What you are asked to do
Repeat every line of the data exactly; the pictures stay out.

[Data records]

# # # # #

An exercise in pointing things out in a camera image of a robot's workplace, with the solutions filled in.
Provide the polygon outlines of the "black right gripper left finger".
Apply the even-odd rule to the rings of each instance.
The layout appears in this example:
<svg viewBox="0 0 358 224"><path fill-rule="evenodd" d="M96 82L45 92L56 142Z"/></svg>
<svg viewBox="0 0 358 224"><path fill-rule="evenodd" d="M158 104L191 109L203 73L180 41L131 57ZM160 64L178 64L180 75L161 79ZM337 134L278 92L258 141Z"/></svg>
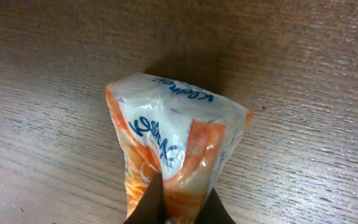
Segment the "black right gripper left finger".
<svg viewBox="0 0 358 224"><path fill-rule="evenodd" d="M163 224L164 213L162 175L158 173L124 224Z"/></svg>

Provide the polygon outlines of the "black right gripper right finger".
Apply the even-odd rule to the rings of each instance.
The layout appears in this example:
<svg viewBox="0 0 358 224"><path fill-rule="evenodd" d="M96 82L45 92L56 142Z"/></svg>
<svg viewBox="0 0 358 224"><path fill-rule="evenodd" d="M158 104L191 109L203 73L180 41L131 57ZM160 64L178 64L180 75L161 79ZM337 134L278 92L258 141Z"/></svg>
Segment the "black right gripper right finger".
<svg viewBox="0 0 358 224"><path fill-rule="evenodd" d="M236 224L224 208L215 188L211 190L203 209L196 219L196 224Z"/></svg>

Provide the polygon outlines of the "orange tissue packet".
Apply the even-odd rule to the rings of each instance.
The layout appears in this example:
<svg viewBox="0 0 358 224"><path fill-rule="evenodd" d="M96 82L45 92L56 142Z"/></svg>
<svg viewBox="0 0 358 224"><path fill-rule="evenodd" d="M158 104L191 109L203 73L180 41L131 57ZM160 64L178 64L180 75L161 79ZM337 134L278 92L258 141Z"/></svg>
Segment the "orange tissue packet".
<svg viewBox="0 0 358 224"><path fill-rule="evenodd" d="M124 152L127 211L161 174L166 223L194 223L252 113L224 96L145 73L109 83L106 102Z"/></svg>

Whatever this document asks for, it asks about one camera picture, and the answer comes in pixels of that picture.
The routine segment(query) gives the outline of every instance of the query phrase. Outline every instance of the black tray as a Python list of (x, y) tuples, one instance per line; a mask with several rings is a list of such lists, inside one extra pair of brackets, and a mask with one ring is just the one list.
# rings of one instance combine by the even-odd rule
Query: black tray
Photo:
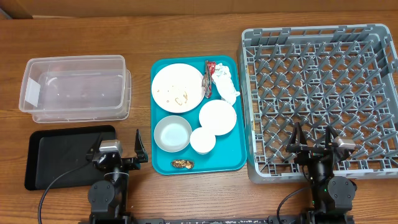
[[(116, 139), (110, 125), (34, 132), (29, 139), (25, 188), (46, 189), (59, 175), (87, 163), (86, 153), (100, 134), (103, 140)], [(51, 188), (91, 185), (103, 178), (103, 172), (87, 165), (65, 175)]]

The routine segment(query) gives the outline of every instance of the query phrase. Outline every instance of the food wrapper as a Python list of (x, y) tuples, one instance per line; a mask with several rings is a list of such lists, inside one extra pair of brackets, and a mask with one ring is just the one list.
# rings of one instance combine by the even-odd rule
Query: food wrapper
[(216, 62), (205, 62), (205, 75), (203, 76), (203, 80), (201, 82), (202, 87), (205, 87), (205, 97), (211, 97), (211, 76), (214, 73), (216, 68)]
[(187, 168), (192, 169), (195, 164), (193, 161), (189, 161), (186, 159), (176, 159), (172, 162), (172, 166), (175, 168)]

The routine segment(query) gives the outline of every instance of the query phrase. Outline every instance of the gray dish rack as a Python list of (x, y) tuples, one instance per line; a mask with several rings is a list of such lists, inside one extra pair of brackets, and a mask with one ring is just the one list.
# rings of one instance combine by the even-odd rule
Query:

# # # # #

Exercise output
An exercise in pointing things out in a camera image of a robot's workplace, with the solutions filled in.
Provide the polygon outlines of the "black right gripper left finger".
Apply the even-odd rule to the rings of each instance.
The layout appears in this example:
<svg viewBox="0 0 358 224"><path fill-rule="evenodd" d="M96 82L45 92L56 142Z"/></svg>
<svg viewBox="0 0 358 224"><path fill-rule="evenodd" d="M158 104L191 109L203 73L180 41L131 57ZM160 64L178 64L180 75L161 79ZM337 134L278 92L258 141Z"/></svg>
Segment the "black right gripper left finger".
<svg viewBox="0 0 358 224"><path fill-rule="evenodd" d="M163 224L164 213L162 175L158 173L124 224Z"/></svg>

Provide the polygon outlines of the "black right gripper right finger".
Apply the even-odd rule to the rings of each instance.
The layout appears in this example:
<svg viewBox="0 0 358 224"><path fill-rule="evenodd" d="M96 82L45 92L56 142Z"/></svg>
<svg viewBox="0 0 358 224"><path fill-rule="evenodd" d="M158 104L191 109L203 73L180 41L131 57ZM160 64L178 64L180 75L161 79ZM337 134L278 92L258 141Z"/></svg>
Segment the "black right gripper right finger".
<svg viewBox="0 0 358 224"><path fill-rule="evenodd" d="M236 224L224 208L215 188L211 190L203 209L196 219L196 224Z"/></svg>

Provide the polygon outlines of the "orange tissue packet".
Apply the even-odd rule to the rings of each instance.
The layout appears in this example:
<svg viewBox="0 0 358 224"><path fill-rule="evenodd" d="M96 82L45 92L56 142Z"/></svg>
<svg viewBox="0 0 358 224"><path fill-rule="evenodd" d="M158 104L191 109L203 73L180 41L131 57ZM160 64L178 64L180 75L161 79ZM337 134L278 92L258 141Z"/></svg>
Segment the "orange tissue packet".
<svg viewBox="0 0 358 224"><path fill-rule="evenodd" d="M124 152L127 211L161 174L166 223L194 223L252 113L224 96L145 73L109 83L106 102Z"/></svg>

Whatever this document asks for, it asks about one camera picture, and the answer comes in pixels of that picture.
The routine segment(query) gives the outline of every instance of the query phrase. Outline every instance of the black tray as a Python list of (x, y) tuples, one instance per line; a mask with several rings is a list of such lists, inside one extra pair of brackets, and a mask with one ring is just the one list.
# rings of one instance combine by the even-odd rule
Query: black tray
Photo:
[[(116, 139), (110, 125), (34, 132), (29, 139), (25, 188), (46, 189), (59, 175), (87, 163), (86, 153), (100, 134), (103, 140)], [(51, 188), (91, 185), (103, 178), (103, 172), (87, 165), (65, 175)]]

The routine segment(query) gives the outline of every instance of the query phrase. Outline every instance of the food wrapper as a Python list of (x, y) tuples, one instance per line; a mask with several rings is a list of such lists, inside one extra pair of brackets, and a mask with one ring is just the one list.
# rings of one instance combine by the even-odd rule
Query: food wrapper
[(216, 62), (205, 62), (205, 75), (203, 76), (203, 80), (201, 82), (202, 87), (205, 87), (205, 97), (211, 97), (211, 76), (214, 73), (216, 68)]
[(187, 168), (192, 169), (195, 164), (193, 161), (189, 161), (186, 159), (176, 159), (172, 162), (172, 166), (175, 168)]

The routine segment(query) gives the outline of every instance of the query phrase. Outline every instance of the gray dish rack as a Python list of (x, y) tuples, one instance per line; a mask with several rings is a list of such lists, inside one extra pair of brackets, and a mask with one ring is just the one list.
# rings of one instance combine by the even-odd rule
Query:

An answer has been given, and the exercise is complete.